Games also allow students to take chances they might not take in the real world. Ed Dawson, director of federal programs and school improvement at Sunnyside USD in Tucson, Ariz., says middle school students in his district especially enjoy educational games that they can play through an “avatar,” or character, that they create. As avatars, they can move around in the game and make mistakes in a private setting rather than in front of a class.
Sunnyside has begun using games created both by SKO Learning, a private company, and the Center for Games & Impact at Arizona State University. Games are being embedded into the curricula in K5 and middle school. “What’s really cool about a game, and what students really like, is being able to try something, and getting immediate feedback,” Dawson says.
Games that make games
Among the games that are catching on most widely are those that allow students to create their own video games or other virtual worlds. E-Line Media, along with a nonprofit game-design studio called The Institute of Play, created “Gamestar Mechanic,” which sends students on a series of design missions to build their own video game. For instance, students learn how to design mazes by solving them.
Over the last two years, the game has been used in 5,000 schools and afterschool programs. Students have made more than 4,000 games that have been played 15 million times in 100 countries, says E-Line’s CEO, Michael Angst.
The game helps students develop important job skills like critical thinking, problem solving, and design engineering. “There’s a level of talent coming into making games for learning—talented game-makers are having children and seeing the ubiquity of games on devices like tablets and phones,” Angst says. “There’s a level of talent in the last few years in the education space that wasn’t there before.”

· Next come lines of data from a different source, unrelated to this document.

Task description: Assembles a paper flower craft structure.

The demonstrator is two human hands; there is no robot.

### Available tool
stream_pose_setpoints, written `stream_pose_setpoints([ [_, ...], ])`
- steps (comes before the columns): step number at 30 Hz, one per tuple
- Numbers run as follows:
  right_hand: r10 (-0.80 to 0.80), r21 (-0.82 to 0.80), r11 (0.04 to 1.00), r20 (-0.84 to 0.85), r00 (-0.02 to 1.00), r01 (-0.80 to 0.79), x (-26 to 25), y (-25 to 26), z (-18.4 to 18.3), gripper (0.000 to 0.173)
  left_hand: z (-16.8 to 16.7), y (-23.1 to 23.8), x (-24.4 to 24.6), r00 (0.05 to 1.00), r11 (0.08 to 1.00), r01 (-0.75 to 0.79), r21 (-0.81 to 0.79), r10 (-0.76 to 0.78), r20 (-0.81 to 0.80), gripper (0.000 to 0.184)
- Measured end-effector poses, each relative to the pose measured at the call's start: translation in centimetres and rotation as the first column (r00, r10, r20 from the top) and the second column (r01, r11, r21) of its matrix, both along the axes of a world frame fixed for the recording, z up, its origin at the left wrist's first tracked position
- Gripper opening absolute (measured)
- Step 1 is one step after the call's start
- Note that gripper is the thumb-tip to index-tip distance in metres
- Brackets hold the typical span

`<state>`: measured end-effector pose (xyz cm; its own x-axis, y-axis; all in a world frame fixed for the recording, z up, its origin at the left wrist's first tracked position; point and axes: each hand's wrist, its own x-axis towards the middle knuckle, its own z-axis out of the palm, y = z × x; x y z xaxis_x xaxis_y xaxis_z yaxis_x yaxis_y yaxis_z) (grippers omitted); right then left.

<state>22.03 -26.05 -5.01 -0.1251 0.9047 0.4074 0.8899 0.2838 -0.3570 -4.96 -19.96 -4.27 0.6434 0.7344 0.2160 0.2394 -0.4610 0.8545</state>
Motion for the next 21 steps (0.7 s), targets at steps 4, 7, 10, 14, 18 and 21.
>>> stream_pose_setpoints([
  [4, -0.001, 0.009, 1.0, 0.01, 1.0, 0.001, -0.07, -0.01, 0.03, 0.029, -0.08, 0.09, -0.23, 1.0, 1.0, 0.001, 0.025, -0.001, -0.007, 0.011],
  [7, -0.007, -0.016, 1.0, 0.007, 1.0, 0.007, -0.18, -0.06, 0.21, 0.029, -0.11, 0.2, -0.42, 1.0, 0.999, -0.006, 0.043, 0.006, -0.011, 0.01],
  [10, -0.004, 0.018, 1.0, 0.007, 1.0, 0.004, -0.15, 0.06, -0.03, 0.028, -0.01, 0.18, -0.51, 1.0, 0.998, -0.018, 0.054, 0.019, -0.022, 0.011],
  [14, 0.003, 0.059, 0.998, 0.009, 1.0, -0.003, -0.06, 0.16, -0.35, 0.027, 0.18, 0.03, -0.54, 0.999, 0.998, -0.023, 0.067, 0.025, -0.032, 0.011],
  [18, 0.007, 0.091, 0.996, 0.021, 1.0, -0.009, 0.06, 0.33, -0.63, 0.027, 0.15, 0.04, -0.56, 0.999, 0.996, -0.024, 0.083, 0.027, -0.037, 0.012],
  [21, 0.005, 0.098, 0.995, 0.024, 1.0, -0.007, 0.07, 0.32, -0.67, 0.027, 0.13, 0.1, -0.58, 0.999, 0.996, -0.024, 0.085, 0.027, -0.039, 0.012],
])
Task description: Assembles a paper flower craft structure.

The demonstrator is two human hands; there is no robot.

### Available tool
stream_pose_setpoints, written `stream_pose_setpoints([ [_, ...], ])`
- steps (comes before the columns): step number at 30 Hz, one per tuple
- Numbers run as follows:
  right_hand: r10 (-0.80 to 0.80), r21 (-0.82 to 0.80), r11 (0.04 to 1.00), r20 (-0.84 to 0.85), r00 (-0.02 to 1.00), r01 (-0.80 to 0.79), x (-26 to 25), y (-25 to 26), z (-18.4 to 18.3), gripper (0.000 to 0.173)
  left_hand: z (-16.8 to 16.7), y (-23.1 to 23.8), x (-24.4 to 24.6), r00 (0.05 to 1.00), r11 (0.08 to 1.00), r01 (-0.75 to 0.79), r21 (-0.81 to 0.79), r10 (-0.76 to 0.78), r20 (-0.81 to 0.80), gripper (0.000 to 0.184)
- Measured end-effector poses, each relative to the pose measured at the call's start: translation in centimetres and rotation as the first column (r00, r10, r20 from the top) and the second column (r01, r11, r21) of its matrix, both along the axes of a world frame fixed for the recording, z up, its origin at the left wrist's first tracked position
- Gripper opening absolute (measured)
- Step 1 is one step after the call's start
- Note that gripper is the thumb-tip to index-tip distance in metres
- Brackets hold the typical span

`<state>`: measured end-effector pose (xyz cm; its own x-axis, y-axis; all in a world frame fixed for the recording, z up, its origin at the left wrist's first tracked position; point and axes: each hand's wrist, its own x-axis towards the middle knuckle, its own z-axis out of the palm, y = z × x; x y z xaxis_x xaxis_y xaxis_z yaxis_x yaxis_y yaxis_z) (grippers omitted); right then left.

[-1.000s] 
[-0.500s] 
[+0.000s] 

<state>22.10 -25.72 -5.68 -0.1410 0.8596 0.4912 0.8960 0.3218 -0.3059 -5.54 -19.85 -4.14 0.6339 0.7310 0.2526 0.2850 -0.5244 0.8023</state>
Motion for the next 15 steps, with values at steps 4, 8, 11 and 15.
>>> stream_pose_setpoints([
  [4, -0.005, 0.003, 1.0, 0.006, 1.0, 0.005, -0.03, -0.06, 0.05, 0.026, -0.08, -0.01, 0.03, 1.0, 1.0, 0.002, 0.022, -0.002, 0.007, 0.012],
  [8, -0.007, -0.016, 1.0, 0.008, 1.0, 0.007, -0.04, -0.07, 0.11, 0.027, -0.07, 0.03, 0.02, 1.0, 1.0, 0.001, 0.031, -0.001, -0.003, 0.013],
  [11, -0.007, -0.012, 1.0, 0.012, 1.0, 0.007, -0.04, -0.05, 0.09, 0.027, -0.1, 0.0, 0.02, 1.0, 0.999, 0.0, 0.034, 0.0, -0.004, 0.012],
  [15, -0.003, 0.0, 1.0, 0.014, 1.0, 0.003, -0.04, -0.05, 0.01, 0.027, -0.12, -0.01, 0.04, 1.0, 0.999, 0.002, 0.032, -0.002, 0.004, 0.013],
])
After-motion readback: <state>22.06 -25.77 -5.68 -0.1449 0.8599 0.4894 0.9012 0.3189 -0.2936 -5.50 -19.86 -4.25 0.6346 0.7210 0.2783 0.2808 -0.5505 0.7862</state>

Perhaps the big question about games that hasn’t been answered yet is whether the skills students develop in games will transfer to the real world, says Pam Betten, Sunnyside’s director of 1-to-1 and middle schools.
“Games very quickly get a bad rap,” says Betten, whose district is expanding its use of educational games this school year. “But our teachers are really beginning to understand the value that games can have in education.”
Matt Zalaznick is senior associate editor.